Task directions
The whole of the data is to be reproduced exactly.

Dataset items
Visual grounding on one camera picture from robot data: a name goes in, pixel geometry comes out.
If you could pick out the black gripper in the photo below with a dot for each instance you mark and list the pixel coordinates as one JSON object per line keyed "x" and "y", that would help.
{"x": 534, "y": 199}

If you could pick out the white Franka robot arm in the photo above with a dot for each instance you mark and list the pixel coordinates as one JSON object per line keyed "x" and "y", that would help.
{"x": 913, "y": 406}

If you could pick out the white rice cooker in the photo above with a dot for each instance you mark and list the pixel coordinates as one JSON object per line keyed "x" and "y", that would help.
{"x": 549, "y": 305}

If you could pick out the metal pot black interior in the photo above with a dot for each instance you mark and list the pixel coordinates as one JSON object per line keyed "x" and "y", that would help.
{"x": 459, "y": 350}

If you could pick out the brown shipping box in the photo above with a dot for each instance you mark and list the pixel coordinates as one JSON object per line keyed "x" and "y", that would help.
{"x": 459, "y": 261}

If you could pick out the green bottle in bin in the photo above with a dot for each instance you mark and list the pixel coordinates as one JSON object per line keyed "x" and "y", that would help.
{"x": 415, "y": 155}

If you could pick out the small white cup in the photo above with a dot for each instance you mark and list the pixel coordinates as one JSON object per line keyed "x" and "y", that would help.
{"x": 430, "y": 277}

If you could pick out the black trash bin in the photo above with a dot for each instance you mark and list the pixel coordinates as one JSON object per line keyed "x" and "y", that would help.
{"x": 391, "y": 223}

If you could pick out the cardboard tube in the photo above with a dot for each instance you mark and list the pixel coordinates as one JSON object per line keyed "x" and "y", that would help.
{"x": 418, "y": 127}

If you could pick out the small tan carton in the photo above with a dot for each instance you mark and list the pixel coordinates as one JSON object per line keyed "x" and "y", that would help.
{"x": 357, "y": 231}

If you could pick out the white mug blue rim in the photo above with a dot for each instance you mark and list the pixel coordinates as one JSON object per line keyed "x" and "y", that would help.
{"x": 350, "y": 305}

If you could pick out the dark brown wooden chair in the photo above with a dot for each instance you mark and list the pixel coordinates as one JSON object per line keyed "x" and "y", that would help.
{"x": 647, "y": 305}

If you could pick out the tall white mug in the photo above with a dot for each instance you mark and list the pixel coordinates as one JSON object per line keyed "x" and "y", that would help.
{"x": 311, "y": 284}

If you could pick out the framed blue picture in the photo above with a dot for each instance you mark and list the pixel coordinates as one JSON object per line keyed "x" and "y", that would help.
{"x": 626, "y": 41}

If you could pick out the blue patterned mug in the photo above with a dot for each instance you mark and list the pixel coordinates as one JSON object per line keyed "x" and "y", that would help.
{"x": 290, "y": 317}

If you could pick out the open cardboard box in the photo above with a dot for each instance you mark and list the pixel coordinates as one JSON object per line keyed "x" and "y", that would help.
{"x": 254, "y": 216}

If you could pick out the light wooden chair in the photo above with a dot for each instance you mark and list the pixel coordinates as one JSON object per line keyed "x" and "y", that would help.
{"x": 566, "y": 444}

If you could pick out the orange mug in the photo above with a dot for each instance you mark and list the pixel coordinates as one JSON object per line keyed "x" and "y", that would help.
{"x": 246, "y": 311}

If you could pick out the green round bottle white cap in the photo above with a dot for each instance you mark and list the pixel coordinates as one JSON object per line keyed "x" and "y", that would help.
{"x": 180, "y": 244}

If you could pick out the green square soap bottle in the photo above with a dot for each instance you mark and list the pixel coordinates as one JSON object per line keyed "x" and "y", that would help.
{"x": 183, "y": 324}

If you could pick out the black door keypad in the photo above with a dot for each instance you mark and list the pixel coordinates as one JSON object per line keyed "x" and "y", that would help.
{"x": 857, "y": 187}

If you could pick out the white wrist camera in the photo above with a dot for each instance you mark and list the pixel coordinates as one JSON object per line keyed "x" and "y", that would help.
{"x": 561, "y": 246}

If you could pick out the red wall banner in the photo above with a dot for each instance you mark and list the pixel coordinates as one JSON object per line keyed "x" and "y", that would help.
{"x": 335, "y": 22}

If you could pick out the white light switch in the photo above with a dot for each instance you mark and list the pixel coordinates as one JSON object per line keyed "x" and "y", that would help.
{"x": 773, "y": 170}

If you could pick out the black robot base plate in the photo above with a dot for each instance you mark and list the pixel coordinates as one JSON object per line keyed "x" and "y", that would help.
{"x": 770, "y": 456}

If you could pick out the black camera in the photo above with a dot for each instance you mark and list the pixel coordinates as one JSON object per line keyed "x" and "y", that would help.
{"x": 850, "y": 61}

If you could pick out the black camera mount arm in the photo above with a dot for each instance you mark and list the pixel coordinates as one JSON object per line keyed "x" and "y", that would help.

Exercise output
Visual grounding on one camera picture from robot data: a name goes in, pixel geometry comes out.
If you could pick out the black gripper in the photo below with a dot for each instance you mark and list the pixel coordinates as one JSON object per line keyed "x" and "y", that would help.
{"x": 534, "y": 199}

If you could pick out the white Franka robot arm in the photo above with a dot for each instance you mark and list the pixel coordinates as one JSON object per line keyed "x" and "y", that would help.
{"x": 913, "y": 406}

If you could pick out the white rice cooker in the photo above with a dot for each instance you mark and list the pixel coordinates as one JSON object per line keyed "x" and "y", that would help.
{"x": 549, "y": 305}

If you could pick out the metal pot black interior in the photo above with a dot for each instance you mark and list the pixel coordinates as one JSON object per line keyed "x" and "y", that would help.
{"x": 459, "y": 350}

If you could pick out the brown shipping box in the photo above with a dot for each instance you mark and list the pixel coordinates as one JSON object per line keyed "x" and "y", that would help.
{"x": 459, "y": 261}

If you could pick out the green bottle in bin in the photo above with a dot for each instance you mark and list the pixel coordinates as one JSON object per line keyed "x" and "y", that would help.
{"x": 415, "y": 155}

If you could pick out the small white cup in the photo above with a dot for each instance you mark and list the pixel coordinates as one JSON object per line keyed "x" and "y", that would help.
{"x": 430, "y": 277}

If you could pick out the black trash bin in the photo above with a dot for each instance you mark and list the pixel coordinates as one JSON object per line keyed "x" and "y", that would help.
{"x": 391, "y": 223}

If you could pick out the cardboard tube in the photo above with a dot for each instance you mark and list the pixel coordinates as one JSON object per line keyed "x" and "y", that would help.
{"x": 418, "y": 127}

If you could pick out the small tan carton in the photo above with a dot for each instance you mark and list the pixel coordinates as one JSON object per line keyed "x" and "y", that would help.
{"x": 357, "y": 231}

If you could pick out the white mug blue rim in the photo above with a dot for each instance you mark and list the pixel coordinates as one JSON object per line keyed "x" and "y", that would help.
{"x": 350, "y": 305}

If you could pick out the dark brown wooden chair in the photo above with a dot for each instance you mark and list the pixel coordinates as one JSON object per line keyed "x" and "y", that would help.
{"x": 647, "y": 305}

If you could pick out the tall white mug in the photo above with a dot for each instance you mark and list the pixel coordinates as one JSON object per line keyed "x" and "y", that would help.
{"x": 311, "y": 284}

If you could pick out the framed blue picture in the photo above with a dot for each instance you mark and list the pixel coordinates as one JSON object per line keyed "x" and "y", that would help.
{"x": 626, "y": 41}

If you could pick out the blue patterned mug in the photo above with a dot for each instance you mark and list the pixel coordinates as one JSON object per line keyed "x" and "y", that would help.
{"x": 290, "y": 317}

If you could pick out the open cardboard box in the photo above with a dot for each instance you mark and list the pixel coordinates as one JSON object per line keyed "x" and "y", that would help.
{"x": 254, "y": 216}

If you could pick out the light wooden chair in the photo above with a dot for each instance you mark and list the pixel coordinates as one JSON object per line keyed "x" and "y", that would help.
{"x": 566, "y": 444}

If you could pick out the orange mug in the photo above with a dot for each instance you mark and list the pixel coordinates as one JSON object per line keyed "x" and "y", that would help.
{"x": 246, "y": 311}

If you could pick out the green round bottle white cap in the photo above with a dot for each instance you mark and list the pixel coordinates as one JSON object per line keyed "x" and "y", that would help.
{"x": 180, "y": 244}

If you could pick out the green square soap bottle in the photo above with a dot for each instance you mark and list the pixel coordinates as one JSON object per line keyed "x" and "y", that would help.
{"x": 183, "y": 324}

If you could pick out the black door keypad in the photo above with a dot for each instance you mark and list the pixel coordinates as one JSON object per line keyed "x" and "y", that would help.
{"x": 857, "y": 187}

If you could pick out the white wrist camera in the photo above with a dot for each instance you mark and list the pixel coordinates as one JSON object per line keyed "x" and "y", that would help.
{"x": 561, "y": 246}

If you could pick out the red wall banner in the photo above with a dot for each instance you mark and list the pixel coordinates as one JSON object per line keyed "x" and "y", that would help.
{"x": 335, "y": 22}

If you could pick out the white light switch in the photo above with a dot for each instance you mark and list the pixel coordinates as one JSON object per line keyed "x" and "y", that would help.
{"x": 773, "y": 170}

If you could pick out the black robot base plate in the photo above with a dot for each instance you mark and list the pixel coordinates as one JSON object per line keyed "x" and "y", that would help.
{"x": 770, "y": 456}

If you could pick out the black camera in the photo above with a dot for each instance you mark and list the pixel coordinates as one JSON object per line keyed "x" and "y", that would help.
{"x": 850, "y": 61}

If you could pick out the black camera mount arm in the photo above with a dot for each instance you mark and list the pixel coordinates as one JSON object per line keyed "x" and "y", that would help.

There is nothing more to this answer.